The next five GOES satellites were constructed by Space Systems/Loral, under contract to NASA. The imager and sounder instruments were produced by ITT Aerospace/Communication Division. GOES-8 and -9 were designed to operate for three years, while -10, -11 and -12 have expected lifespans of five years. GOES-11 and -12 were launched carrying enough fuel for ten years of operation, in the event that they survived beyond their expected lifespan.

A contract to develop four third-generation GOES satellites was awarded to Hughes Corporation, with the satellites scheduled for launch on Delta III rockets between 2002 and 2010. After a merger with Hughes, Boeing took over the development contracts, with launches transferred to the Delta IV, following the Delta III's retirement. The contract for the fourth satellite, GOES-Q, was later cancelled, and that satellite will only be completed in the event that another third-generation satellite is lost in a launch failure or fails soon after launch. The first third-generation satellite, GOES-13, was launched in May 2006, originally serving as an on-orbit backup. However, in April 2010, GOES-12 was moved to South America coverage and GOES-13 was moved to the GOES-East role. Third generation satellites have an expected lifespan of seven years, but will carry excess fuel to allow them to operate for longer if possible, as with the last two-second generation satellites.

The fourth-generation satellites, the GOES-R series, are being built by Lockheed Martin using the A2100 satellite bus. The GOES-R series is a four-satellite program (GOES-R, -S, -T and -U) that will extend the availability of the operational GOES satellite system through 2036. The first satellite of the series, the eponymous GOES-R, was launched on 19 November 2016. It was renamed GOES-16 upon reaching orbit. The second satellite of the series, GOES-S, was launched on 1 March 2018. It was renamed GOES-17 upon reaching orbit.

Satellites

Operationally available

Four GOES satellites are available for operational use.

GOES-14 is in storage at 105° W. The launch of this satellite, which was designated GOES-O before orbiting, was delayed several times. It was launched successfully on 27 June 2009 from Space Launch Complex 37, piggybacking on a Delta IV rocket.
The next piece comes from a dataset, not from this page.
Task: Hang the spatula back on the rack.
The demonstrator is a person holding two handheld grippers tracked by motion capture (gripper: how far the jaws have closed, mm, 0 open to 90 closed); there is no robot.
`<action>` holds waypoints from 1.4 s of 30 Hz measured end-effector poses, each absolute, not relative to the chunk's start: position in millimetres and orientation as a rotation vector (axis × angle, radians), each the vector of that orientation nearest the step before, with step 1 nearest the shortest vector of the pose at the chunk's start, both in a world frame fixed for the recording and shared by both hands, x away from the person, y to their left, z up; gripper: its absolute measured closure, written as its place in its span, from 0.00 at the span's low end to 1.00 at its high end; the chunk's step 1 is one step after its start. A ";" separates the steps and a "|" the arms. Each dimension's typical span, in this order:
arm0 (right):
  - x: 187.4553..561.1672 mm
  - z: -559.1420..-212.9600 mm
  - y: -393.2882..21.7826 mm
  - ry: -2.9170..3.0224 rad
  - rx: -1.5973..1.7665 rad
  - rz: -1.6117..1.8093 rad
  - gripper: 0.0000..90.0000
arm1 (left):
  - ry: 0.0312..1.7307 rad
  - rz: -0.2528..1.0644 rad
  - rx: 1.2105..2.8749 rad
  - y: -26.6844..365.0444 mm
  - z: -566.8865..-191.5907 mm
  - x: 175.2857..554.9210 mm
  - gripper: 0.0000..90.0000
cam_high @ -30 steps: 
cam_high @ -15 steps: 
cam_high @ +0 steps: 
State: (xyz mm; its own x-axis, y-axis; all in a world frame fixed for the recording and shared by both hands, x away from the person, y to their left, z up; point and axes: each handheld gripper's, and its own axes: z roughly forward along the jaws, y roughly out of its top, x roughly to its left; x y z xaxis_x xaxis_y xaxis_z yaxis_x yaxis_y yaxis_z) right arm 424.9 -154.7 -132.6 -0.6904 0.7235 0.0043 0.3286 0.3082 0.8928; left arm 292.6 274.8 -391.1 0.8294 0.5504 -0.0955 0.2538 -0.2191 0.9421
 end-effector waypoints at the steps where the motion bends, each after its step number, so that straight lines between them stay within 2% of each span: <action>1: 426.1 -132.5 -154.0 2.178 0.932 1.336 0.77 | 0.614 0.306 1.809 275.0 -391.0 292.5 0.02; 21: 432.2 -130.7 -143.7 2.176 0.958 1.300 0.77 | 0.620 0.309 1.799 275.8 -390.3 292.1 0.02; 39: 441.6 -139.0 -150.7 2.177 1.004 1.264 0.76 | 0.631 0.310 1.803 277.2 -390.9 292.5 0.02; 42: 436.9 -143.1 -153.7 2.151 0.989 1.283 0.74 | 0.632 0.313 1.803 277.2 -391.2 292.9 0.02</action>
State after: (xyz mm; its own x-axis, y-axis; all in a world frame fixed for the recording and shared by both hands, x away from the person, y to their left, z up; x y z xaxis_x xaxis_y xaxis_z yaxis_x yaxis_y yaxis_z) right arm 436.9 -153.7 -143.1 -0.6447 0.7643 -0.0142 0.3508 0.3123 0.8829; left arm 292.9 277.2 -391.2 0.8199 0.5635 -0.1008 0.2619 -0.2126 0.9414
It underwent Post-Launch Testing until December 2009 and then was placed in on-orbit storage. This satellite is a part of the GOES-N Series. GOES-14 has been and will be activated should another GOES satellite suffer a problem or be decommissioned. It was temporarily designated GOES-East because of technical difficulties with GOES-13 and moved towards the GOES-East location. After resolution of those problems, GOES-14 was returned to storage.

GOES-15, which was designated GOES-P before orbiting, was launched successfully on 4 March 2010. From 2011 to 2018, it occupied the GOES-West position at 135°W over the Pacific Ocean. It moved eastward to 128° W beginning on 29 October 2018 in order to make room for GOES-17, which took over the GOES-West position on 10 December 2018. It is currently operating in parallel with GOES-17 for user evaluation purposes, but it is scheduled to be retired sometime after 2019.

GOES-16 occupies the GOES-East position at 75° W. This satellite, which was designated GOES-R before orbiting, was launched by an Atlas V rocket from Space Launch Complex 41 at Cape Canaveral Air Force Station in Florida on 19 November 2016. It underwent Post-Launch Testing through early 2017 before replacing GOES-13 as GOES-East.

GOES-17 occupies the GOES-West position at 137.2° W. The satellite, designated as GOES-S before orbiting, was launched by an Atlas V rocket from Space Launch Complex 41 on 1 March 2018. Following post-launch testing and troubleshooting of a problem in its imager, the satellite was declared operational in February 2019.

Inactive or repurposed

Several GOES satellites are still in orbit but are either inactive or have been re-purposed.

Although GOES-3 ceased to be used for weather operations in 1989, it spent over 20 years as a critical part of communications between the U.S. and Amundsen–Scott South Pole Station before being decommissioned in 2016. Geostationary satellites expend fuel to keep themselves stationary over the equator, and thus cannot normally ordinarily be seen from the poles. When that fuel is depleted, solar and lunar perturbations increase the satellite's inclination so that its ground track begins to describe an analemma (a figure-8 in the north-south direction). This usually ends the satellite's primary mission. However, when the inclination is high enough the satellite may begin to rise above the polar horizons at the extremes of the figure-8, as was the case for GOES-3. A nine-meter dish was constructed at the station, and communication with the satellite could be obtained for about five hours per day. Data rates were around 2.048 megabytes/second (bi-directional) under optimum conditions.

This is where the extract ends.